The problem
Repeat the lines of the data exactly, from the first one through the one that contains "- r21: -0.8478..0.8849".

Input data
=== Begin Enclosure ===

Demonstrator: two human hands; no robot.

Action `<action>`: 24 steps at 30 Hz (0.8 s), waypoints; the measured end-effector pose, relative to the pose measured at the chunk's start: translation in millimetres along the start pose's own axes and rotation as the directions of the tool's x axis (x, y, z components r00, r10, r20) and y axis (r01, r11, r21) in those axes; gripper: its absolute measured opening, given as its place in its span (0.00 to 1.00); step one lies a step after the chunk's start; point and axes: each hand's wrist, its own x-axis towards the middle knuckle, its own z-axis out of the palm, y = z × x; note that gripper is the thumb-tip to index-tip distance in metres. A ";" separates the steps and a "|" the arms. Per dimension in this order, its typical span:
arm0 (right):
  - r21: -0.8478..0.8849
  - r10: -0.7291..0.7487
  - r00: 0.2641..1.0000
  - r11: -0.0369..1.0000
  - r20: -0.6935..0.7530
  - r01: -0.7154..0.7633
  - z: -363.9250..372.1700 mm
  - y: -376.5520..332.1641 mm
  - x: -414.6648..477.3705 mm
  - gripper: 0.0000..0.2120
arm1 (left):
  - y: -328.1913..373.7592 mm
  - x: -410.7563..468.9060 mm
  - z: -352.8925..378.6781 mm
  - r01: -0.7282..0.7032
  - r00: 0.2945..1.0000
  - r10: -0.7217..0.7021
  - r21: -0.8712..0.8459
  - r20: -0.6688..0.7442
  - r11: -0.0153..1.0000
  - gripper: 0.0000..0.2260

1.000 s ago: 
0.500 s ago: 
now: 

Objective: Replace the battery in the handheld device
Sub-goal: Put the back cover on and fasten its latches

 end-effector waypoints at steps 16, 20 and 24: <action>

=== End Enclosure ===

Your response
Demonstrator: two human hands; no robot.

Action `<action>`: 24 steps at 30 Hz (0.8 s), waypoints; the measured end-effector pose, relative to the pose measured at the chunk's start: translation in millimetres along the start pose's own axes and rotation as the directions of the tool's x axis (x, y, z components r00, r10, r20) and y axis (r01, r11, r21) in those axes; gripper: its absolute measured opening, given as its place in its span (0.00 to 1.00); step one lies a step after the chunk's start; point and axes: each hand's wrist, its own x-axis towards the middle knuckle, its own z-axis out of the palm, y = z × x; note that gripper is the thumb-tip to index-tip distance in metres. A ";" separates the steps and a "|" the arms. Per dimension in this order, its typical span:
arm0 (right):
  - r21: -0.8478..0.8849

Nothing else remains for the exercise.